Temat przeciwciał dwuspecyficznych kontynuował prof. Dominik Dytfeld, który w swoim wystąpieniu skupił się na nowym celu terapii przeciwszpiczakowej – antygenie GPRC5D (G-protein-coupled receptor class C group 5 member D). GPRC5D ulega silnej ekspresji w nowotworowych komórkach plazmatycznych, ale obecny jest również w tkankach odpowiedzialnych za produkcję keratyny, takich jak skóra, błony śluzowe czy mieszki włosowe. Talkwetamab jest przeciwciałem dwuspecyficznym, które wiąże GPRC5D oraz antygen CD3 na powierzchni limfocytów T, dzięki czemu indukuje lizę komórek nowotworowych. Prof. Dytfeld przedstawił wyniki badania 1/2 fazy MonumenTAL-1, w którym oceniano skuteczność i bezpieczeństwo dwóch poziomów dawki talkwetamabu u pacjentów z RRMM. Ogólny odsetek odpowiedzi wynosił 74% u pacjentów otrzymujących talquetamab w dawce 0,4 mg/kg co tydzień i 73% u osób otrzymujących 0,8 mg/kg co drugi tydzień, co było głównym punktem końcowym drugiej fazy badania. Ponad 30% pacjentów w obu grupach uzyskało odpowiedź całkowitą lub lepszą, a prawie 60% miało co najmniej bardzo dobrą odpowiedź częściową. Mediana czasu do uzyskania mierzalnej odpowiedzi wynosiła około 1-2 miesięcy w obu grupach dawkowania, natomiast czas trwania odpowiedzi był dłuższy w przypadku wyższej dawki stosowanej co dwa tygodnie. Działania niepożądane były stosunkowo częste, ale zazwyczaj łagodne. Ze względu na obecność antygenu GPRC5D w komórkach produkujących keratynę, aż 60% doświadczyło dermatologicznych działań niepożądanych, pod postacią wysypek, łuszczenia skóry lub zmian w obrębie paznokci. U około trzech czwartych pacjentów wystąpił zespół uwalniania cytokin. W podsumowaniu prof. Dytfeld podkreślił, że talkwetamab wykazuje wysoką skuteczność również u chorych wysokiego ryzyka oraz jest skuteczny u pacjentów leczonych wcześniej innymi terapiami anty-BCMA. Podkreślił możliwość sekwencyjnego stosowania leków, a także potencjał terapii skojarzonych.

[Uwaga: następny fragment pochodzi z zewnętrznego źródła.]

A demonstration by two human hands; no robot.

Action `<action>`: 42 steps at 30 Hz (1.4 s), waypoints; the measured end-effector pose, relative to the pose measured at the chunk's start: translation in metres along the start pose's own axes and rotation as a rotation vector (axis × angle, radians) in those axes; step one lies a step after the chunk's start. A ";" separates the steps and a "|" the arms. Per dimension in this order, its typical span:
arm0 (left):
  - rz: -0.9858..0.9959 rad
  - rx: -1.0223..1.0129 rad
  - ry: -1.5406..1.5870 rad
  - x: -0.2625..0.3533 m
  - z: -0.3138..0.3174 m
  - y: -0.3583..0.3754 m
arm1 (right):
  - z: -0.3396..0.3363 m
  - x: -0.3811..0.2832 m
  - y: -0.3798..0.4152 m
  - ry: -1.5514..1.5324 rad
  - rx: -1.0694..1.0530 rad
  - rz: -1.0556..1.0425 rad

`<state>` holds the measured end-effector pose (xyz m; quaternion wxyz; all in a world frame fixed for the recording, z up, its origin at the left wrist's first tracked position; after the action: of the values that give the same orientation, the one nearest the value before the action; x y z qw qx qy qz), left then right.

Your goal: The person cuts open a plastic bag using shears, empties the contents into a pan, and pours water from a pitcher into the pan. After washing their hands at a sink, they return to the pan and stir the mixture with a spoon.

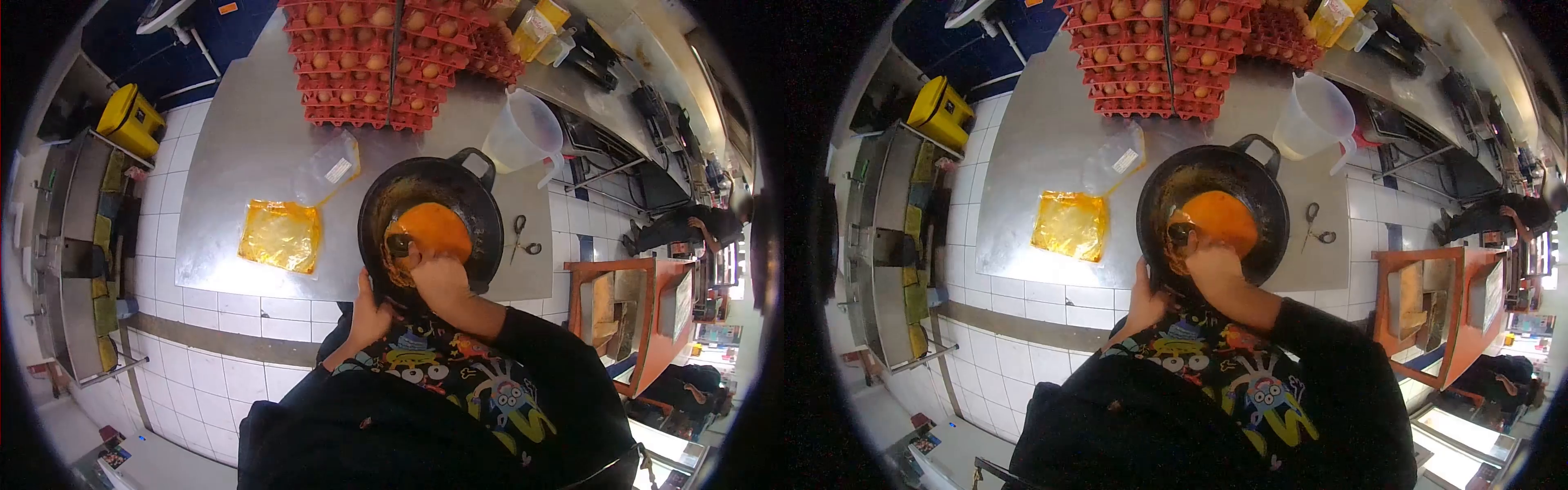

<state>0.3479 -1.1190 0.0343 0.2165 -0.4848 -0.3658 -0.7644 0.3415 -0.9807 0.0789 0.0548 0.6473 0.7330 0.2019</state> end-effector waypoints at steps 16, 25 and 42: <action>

„My nie wiemy, jak to będzie, nikt na tej sali nie wie, jaka będzie sekwencja terapii” – powiedział. – „Przyszłością jest terapia skojarzona [talkwetamabu] z BCMA, to są terapie jeszcze nie zarejestrowane, ale jest badanie Redirect, w którym teklistamab i talkwetamab są stosowane wspólnie i w najbliższych dniach, podczas konferencji EHA, będą prezentowane aktualne wyniki tego badania, więc mam nadzieję, że dowiemy się czego pozytywnego o skojarzeniu tych terapii”.
Artykuł pochodzi z newslettera konferencji Hematologia Kliniczna i Doświadczalna 2024.